Your answer should be the lines below from the one holding "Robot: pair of" through the one holding "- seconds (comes", copied exactly and with nothing else.

:: AVAILABLE DATA ::

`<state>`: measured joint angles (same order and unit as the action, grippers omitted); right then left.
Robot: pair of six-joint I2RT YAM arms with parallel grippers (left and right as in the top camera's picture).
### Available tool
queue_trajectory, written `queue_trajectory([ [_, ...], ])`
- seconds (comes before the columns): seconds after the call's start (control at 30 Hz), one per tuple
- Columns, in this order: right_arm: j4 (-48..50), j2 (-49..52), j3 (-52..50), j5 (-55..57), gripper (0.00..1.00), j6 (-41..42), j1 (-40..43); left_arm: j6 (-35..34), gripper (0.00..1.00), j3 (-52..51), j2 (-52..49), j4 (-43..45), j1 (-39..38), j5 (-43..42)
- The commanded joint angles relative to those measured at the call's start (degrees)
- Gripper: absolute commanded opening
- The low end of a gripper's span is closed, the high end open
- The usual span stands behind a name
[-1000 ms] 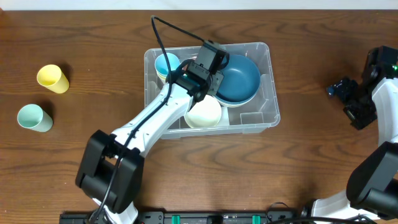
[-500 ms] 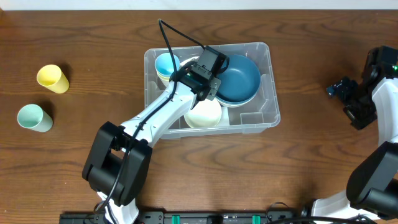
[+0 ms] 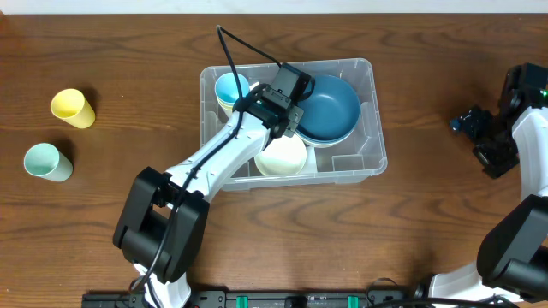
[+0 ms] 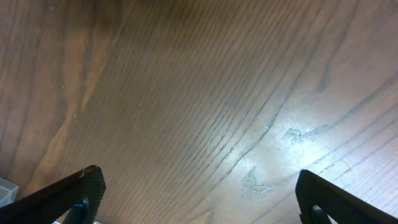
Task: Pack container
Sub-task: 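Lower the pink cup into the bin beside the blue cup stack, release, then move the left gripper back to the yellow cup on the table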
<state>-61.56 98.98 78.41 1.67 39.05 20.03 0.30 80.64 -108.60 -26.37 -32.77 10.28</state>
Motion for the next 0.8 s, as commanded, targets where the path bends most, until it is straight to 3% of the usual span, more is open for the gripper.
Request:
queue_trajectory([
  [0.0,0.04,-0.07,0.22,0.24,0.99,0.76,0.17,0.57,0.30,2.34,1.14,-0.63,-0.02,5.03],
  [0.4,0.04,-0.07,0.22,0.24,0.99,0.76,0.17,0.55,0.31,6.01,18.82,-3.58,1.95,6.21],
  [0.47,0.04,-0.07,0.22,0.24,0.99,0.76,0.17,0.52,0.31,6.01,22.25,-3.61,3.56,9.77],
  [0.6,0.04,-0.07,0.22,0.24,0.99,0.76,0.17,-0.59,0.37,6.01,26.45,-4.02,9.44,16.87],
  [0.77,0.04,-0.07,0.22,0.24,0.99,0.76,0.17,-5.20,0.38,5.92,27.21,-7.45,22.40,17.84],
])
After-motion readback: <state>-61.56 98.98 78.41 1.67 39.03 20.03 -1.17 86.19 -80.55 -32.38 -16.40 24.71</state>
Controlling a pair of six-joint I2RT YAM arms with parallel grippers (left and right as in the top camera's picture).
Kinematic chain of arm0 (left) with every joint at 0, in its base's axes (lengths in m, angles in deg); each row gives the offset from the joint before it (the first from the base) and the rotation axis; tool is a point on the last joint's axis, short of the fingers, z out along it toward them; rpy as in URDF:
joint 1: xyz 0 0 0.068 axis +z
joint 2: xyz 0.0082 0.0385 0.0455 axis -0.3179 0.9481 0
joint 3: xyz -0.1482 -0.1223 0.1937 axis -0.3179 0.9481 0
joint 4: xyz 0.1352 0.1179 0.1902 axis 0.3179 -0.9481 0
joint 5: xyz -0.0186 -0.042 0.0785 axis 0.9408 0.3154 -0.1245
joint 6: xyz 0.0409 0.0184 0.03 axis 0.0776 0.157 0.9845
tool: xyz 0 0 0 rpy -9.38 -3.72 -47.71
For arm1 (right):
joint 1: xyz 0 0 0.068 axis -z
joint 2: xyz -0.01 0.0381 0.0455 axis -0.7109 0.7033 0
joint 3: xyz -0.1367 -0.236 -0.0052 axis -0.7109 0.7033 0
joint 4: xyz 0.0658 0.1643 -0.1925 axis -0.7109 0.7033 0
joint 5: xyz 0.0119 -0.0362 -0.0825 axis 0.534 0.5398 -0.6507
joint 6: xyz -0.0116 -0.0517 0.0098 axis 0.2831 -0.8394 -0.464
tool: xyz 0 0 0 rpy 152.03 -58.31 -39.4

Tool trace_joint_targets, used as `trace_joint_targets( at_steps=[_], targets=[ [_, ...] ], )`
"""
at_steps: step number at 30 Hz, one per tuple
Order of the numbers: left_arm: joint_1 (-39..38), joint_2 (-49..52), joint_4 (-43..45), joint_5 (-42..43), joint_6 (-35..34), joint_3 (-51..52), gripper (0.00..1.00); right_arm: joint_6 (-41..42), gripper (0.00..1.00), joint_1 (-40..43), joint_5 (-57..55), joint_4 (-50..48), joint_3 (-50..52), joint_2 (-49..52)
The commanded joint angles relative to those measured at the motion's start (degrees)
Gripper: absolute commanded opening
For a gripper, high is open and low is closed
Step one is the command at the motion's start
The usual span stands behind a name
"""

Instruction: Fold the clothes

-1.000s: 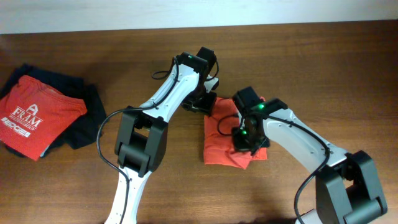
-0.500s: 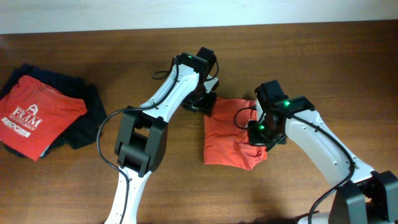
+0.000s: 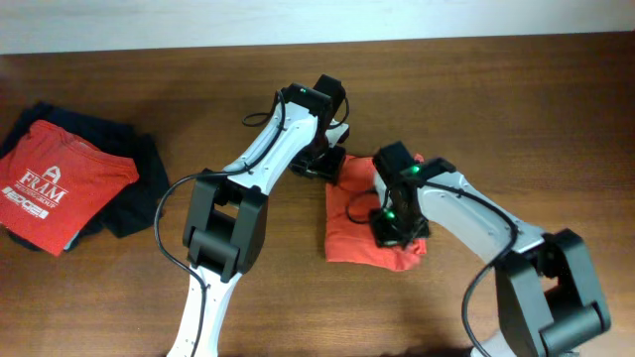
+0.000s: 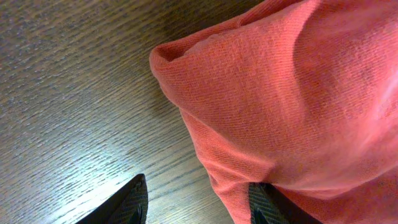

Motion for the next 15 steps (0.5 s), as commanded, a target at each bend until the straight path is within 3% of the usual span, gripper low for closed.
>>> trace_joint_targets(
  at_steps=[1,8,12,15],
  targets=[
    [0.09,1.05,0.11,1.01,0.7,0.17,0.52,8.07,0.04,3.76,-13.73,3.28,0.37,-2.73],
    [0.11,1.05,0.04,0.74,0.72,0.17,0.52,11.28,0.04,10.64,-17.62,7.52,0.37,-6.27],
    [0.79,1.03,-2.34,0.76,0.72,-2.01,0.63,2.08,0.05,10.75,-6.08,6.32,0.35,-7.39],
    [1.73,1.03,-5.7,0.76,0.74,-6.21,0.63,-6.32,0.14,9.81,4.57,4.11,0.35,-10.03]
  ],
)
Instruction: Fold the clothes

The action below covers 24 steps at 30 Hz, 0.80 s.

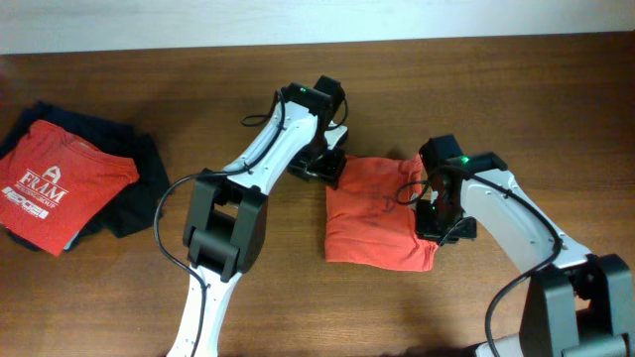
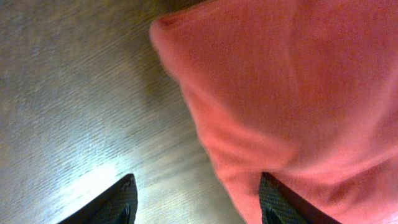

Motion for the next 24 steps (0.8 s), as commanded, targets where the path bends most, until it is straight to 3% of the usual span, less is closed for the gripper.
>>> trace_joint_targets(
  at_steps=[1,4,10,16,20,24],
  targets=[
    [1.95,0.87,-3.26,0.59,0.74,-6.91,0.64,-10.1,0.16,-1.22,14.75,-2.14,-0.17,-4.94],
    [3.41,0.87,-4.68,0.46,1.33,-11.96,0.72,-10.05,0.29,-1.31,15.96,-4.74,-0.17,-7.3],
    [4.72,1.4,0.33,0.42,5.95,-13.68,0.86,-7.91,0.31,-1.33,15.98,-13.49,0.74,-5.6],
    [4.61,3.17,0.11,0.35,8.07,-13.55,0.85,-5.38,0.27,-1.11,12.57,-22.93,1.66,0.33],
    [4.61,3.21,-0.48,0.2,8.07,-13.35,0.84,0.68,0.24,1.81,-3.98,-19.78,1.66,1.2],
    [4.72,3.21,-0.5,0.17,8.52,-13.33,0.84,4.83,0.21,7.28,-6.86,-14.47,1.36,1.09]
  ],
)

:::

EXERCISE RESPONSE:
Robot: pair of six-joint I2RT YAM arms with parallel grippers (left and right as in the top camera's picture).
### Available tool
queue_trajectory, written `queue_trajectory([ [_, ...], ])`
- seconds (comes before the columns): seconds after the call's start (control at 30 Hz), one per tuple

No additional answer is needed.